Highlights & Insights¶

"Predictive Observation" is a key trick: Making predictions ahead of retrieval provides a target for verification, transforming validation from "post-hoc judgment" to "stepwise accounting."
MAB for Context Selection: Modeling context range as a learning decision is robust.
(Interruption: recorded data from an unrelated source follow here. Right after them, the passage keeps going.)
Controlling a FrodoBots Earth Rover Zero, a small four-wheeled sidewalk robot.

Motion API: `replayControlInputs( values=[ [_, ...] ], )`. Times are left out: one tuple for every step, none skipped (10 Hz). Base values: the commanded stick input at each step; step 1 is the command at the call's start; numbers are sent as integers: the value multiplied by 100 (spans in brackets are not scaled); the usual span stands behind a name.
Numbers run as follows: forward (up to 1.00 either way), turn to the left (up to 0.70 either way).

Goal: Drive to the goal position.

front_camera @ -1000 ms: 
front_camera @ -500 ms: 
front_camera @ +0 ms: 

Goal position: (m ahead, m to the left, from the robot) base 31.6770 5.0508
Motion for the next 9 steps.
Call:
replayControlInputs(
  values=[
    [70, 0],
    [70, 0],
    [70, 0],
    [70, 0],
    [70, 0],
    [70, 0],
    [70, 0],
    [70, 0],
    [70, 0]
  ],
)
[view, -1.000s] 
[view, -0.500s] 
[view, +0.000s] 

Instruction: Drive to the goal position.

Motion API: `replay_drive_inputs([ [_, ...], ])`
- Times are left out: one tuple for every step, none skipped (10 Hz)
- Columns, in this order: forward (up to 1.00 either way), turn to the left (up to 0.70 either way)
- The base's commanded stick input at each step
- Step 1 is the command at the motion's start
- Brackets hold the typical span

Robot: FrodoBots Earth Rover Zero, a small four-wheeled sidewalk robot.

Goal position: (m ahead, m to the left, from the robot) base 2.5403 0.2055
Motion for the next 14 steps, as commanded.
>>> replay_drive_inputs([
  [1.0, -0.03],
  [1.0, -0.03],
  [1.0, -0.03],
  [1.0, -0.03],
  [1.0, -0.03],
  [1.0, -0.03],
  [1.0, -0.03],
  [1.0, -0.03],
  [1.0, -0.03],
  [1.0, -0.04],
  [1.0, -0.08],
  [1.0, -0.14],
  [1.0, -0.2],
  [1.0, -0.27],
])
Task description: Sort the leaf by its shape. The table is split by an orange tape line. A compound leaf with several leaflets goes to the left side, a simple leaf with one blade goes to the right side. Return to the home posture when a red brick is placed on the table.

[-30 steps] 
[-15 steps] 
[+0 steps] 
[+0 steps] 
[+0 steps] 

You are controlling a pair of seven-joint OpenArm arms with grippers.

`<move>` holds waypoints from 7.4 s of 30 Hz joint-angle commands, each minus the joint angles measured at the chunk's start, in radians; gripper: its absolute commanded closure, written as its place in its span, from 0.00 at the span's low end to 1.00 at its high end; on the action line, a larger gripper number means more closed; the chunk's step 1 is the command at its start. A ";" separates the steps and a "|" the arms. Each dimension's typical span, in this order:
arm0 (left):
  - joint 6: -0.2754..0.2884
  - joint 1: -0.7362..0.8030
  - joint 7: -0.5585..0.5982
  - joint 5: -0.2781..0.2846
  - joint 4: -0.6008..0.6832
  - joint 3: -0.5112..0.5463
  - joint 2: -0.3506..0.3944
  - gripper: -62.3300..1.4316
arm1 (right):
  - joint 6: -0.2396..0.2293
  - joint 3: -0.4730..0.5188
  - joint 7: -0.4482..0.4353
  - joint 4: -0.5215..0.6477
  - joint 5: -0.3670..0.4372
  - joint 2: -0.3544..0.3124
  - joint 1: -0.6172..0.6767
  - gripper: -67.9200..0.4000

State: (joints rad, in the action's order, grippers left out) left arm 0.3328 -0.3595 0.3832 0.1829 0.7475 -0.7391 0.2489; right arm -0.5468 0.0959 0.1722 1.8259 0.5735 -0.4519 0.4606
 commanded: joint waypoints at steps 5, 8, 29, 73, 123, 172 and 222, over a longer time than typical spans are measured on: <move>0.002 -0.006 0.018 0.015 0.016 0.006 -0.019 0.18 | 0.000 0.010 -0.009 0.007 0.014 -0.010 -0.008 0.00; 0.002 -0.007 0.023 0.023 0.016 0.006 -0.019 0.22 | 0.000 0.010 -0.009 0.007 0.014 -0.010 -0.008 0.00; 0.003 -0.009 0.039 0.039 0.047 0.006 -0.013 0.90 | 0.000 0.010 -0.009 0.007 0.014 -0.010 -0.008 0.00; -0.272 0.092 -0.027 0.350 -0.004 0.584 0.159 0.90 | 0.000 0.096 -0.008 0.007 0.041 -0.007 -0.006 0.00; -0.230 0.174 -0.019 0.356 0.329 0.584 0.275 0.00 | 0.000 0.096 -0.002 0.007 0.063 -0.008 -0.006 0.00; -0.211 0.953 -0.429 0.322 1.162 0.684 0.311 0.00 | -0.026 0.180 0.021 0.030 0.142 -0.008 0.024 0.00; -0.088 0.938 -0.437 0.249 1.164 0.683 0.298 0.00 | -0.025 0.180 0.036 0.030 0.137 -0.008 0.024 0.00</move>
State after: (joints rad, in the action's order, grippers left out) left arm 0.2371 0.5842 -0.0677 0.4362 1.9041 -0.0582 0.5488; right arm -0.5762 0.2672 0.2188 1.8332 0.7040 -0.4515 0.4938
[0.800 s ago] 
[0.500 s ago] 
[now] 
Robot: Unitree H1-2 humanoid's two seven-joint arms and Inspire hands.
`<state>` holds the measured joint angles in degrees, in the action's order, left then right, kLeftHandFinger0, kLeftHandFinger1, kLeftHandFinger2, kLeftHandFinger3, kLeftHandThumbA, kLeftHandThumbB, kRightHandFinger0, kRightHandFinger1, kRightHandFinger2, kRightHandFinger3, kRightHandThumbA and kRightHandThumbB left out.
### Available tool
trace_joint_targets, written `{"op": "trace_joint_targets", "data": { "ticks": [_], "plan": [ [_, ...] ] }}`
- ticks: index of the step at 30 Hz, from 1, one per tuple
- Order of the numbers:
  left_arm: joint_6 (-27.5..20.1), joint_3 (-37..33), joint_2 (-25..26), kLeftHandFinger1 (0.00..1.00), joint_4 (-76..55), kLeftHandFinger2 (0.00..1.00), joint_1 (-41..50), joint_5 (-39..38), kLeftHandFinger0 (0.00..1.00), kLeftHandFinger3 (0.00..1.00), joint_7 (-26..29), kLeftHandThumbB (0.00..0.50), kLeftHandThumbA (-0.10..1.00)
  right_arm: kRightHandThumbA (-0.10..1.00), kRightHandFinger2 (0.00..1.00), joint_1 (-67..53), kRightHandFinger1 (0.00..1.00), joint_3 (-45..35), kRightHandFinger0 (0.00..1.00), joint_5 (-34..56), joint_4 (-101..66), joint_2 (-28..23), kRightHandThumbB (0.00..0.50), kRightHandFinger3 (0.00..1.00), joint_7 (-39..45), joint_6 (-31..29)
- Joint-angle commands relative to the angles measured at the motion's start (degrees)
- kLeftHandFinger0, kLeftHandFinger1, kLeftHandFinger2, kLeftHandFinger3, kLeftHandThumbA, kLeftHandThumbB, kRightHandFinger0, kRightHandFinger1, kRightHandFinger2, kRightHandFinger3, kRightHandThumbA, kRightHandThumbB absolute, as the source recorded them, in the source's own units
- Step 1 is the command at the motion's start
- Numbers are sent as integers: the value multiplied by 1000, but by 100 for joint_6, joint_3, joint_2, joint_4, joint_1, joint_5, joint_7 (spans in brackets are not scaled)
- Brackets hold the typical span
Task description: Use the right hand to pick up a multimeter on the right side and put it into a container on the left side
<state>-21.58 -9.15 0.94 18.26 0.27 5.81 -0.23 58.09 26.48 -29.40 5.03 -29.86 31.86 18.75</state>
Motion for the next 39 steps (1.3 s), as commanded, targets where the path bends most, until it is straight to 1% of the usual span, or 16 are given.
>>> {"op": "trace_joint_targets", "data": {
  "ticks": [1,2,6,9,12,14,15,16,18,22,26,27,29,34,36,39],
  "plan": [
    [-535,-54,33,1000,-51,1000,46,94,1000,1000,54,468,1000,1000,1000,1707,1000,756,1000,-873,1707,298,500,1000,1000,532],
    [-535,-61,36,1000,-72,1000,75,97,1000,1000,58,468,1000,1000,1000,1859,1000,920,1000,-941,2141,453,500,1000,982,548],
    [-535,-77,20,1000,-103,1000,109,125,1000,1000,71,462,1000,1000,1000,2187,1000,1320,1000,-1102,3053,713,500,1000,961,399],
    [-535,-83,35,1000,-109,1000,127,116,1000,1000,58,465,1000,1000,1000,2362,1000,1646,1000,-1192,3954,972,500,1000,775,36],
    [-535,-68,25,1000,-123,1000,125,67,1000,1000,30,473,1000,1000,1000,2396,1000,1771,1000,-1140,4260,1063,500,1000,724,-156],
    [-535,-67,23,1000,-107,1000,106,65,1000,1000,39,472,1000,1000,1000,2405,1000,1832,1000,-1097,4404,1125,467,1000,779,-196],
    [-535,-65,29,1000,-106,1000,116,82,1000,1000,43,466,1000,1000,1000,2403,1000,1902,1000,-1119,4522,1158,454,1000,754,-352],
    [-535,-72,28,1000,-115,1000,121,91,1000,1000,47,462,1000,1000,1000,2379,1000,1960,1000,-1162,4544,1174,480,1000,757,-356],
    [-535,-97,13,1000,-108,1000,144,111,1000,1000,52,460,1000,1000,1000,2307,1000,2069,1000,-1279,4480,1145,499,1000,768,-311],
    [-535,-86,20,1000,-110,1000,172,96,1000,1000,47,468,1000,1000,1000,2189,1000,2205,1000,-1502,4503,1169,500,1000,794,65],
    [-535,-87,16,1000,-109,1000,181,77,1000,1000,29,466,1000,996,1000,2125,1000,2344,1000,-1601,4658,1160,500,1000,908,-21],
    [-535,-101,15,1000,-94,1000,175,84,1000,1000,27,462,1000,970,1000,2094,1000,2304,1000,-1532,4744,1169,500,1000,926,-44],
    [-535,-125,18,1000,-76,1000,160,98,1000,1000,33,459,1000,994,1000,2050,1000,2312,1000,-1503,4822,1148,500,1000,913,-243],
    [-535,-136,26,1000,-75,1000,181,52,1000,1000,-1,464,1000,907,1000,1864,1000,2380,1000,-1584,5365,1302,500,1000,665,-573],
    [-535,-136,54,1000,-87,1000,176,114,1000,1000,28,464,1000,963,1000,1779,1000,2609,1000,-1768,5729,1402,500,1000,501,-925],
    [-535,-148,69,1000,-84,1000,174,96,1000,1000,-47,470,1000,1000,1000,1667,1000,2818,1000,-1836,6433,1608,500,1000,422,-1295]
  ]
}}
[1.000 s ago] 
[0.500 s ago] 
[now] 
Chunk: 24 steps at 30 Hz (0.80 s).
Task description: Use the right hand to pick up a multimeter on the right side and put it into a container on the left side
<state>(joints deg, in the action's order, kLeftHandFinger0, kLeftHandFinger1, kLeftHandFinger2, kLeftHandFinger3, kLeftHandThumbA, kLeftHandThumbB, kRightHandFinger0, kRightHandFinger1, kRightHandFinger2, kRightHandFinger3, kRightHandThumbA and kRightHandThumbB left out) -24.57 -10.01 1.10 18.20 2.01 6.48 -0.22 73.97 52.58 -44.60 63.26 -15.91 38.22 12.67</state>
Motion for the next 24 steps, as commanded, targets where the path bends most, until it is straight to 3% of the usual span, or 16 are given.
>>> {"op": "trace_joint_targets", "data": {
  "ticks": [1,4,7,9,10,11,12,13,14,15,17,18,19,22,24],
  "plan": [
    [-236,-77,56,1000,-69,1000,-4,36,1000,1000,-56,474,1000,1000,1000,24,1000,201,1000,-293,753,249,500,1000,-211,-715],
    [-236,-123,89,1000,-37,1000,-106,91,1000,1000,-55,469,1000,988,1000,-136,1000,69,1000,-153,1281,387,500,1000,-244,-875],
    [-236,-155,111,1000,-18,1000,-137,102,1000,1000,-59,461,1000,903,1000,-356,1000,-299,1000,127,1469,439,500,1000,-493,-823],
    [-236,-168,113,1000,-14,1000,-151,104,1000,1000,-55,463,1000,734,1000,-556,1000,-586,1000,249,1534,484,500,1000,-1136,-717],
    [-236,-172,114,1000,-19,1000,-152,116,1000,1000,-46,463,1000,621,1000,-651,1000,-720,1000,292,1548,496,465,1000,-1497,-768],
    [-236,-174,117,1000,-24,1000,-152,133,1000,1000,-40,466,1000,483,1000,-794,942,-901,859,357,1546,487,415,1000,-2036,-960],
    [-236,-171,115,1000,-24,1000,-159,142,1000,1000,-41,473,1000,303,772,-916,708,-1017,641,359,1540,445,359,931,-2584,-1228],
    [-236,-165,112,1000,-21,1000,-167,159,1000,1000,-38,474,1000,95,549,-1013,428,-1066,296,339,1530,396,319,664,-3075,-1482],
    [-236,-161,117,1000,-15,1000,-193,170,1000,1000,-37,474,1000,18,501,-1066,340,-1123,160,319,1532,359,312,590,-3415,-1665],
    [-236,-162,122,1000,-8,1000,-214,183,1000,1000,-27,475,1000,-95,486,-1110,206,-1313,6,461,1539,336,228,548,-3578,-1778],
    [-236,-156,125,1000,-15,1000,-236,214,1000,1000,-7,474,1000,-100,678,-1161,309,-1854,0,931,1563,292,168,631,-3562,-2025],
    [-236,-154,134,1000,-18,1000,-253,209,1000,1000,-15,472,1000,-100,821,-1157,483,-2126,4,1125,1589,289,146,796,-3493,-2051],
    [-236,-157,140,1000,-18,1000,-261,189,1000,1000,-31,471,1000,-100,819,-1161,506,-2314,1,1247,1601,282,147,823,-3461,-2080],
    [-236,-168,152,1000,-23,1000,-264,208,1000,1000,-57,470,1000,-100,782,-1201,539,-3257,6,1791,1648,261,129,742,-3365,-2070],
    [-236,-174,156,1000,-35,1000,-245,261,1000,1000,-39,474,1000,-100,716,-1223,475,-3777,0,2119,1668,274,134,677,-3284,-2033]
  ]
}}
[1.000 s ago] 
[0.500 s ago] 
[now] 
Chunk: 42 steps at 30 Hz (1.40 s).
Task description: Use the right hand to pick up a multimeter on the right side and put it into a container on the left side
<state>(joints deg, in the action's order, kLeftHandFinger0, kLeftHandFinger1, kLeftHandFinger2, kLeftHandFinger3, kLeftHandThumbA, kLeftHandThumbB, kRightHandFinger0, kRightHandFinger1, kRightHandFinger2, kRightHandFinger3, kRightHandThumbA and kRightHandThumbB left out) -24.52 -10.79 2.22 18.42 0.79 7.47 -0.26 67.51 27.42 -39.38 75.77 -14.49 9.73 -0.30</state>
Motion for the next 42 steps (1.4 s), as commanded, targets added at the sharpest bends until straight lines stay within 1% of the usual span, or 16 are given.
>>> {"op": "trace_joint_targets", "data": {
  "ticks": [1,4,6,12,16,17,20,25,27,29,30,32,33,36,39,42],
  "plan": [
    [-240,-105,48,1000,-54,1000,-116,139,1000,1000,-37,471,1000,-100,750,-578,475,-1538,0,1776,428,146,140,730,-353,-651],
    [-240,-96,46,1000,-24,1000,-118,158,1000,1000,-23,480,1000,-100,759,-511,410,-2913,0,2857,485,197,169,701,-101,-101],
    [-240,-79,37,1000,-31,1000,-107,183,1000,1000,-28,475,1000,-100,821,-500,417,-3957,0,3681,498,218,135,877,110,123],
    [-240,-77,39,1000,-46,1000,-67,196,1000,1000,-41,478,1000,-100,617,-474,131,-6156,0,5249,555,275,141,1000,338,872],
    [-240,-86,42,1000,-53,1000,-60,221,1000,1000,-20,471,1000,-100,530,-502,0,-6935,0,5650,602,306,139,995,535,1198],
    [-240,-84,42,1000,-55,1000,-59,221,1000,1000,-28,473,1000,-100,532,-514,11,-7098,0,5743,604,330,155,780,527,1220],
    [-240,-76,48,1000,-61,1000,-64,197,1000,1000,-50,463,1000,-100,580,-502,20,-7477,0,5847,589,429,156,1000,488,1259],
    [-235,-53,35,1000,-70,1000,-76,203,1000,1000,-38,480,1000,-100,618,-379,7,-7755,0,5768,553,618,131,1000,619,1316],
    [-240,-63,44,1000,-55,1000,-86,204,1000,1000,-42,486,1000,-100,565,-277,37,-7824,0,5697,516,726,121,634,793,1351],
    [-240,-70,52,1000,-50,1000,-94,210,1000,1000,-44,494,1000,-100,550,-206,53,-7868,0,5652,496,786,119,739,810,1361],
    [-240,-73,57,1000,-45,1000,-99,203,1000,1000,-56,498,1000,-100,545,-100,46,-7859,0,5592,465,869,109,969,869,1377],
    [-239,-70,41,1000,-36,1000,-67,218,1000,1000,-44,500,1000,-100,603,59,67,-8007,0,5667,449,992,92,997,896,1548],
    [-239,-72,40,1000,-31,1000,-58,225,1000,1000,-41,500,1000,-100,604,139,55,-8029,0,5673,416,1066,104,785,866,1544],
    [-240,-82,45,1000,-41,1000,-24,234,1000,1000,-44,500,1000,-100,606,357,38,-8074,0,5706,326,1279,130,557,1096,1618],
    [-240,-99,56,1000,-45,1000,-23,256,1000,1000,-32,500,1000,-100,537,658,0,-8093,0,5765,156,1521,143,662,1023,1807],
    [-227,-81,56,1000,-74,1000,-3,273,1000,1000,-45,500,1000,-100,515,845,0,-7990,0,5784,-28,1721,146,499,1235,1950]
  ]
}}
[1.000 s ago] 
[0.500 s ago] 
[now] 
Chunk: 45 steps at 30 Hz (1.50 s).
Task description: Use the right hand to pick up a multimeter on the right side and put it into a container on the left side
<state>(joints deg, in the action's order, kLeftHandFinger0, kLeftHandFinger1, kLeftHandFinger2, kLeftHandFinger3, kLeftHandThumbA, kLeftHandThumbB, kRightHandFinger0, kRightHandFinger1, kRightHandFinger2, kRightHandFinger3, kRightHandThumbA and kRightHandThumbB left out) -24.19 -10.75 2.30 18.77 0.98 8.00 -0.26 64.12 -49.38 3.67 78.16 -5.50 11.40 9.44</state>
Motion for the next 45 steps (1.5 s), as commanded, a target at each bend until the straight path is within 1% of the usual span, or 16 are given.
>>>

This approach is transferable to RAG depth or memory window optimization.
Entropy-aware Reward Fusion: Switching weights between local quality and global consensus based on uncertainty compensates for LLM instability.

Limitations & Future Work¶

Dependency on DeBERTa and score-based reward models may compromise reliability in new domains or low-resource languages.
MAB arms are manually discretized into three categories; finer-grained context control may further improve performance but increase exploration costs.
Anonymous MIDs remain challenging for revision when KG feedback is uninformative.

vs ToG/PoG: VoG introduces verification-driven revision and adaptive context selection, leading to higher accuracy and lower token costs compared to fixed-width/depth KG agents.
vs Fine-tuned methods: VoG is model-agnostic and parameter-efficient, matching or exceeding fine-tuned SOTA performance without training costs.
vs Pure Planning: By allowing plans to be revised based on KG feedback, VoG mitigates the vulnerability of planning methods to unexecutable paths.

Rating¶

Novelty: ⭐⭐⭐⭐ (Stepwise verification + MAB-based adaptive context is a distinct framework).
Experimental Thoroughness: ⭐⭐⭐⭐ (Multiple datasets, backbones, efficiency analysis, and ablation).
Writing Quality: ⭐⭐⭐⭐ (Clear motivation and well-structured methodology).
Value: ⭐⭐⭐⭐ (Practical for cost-effective, scalable KGQA deployment).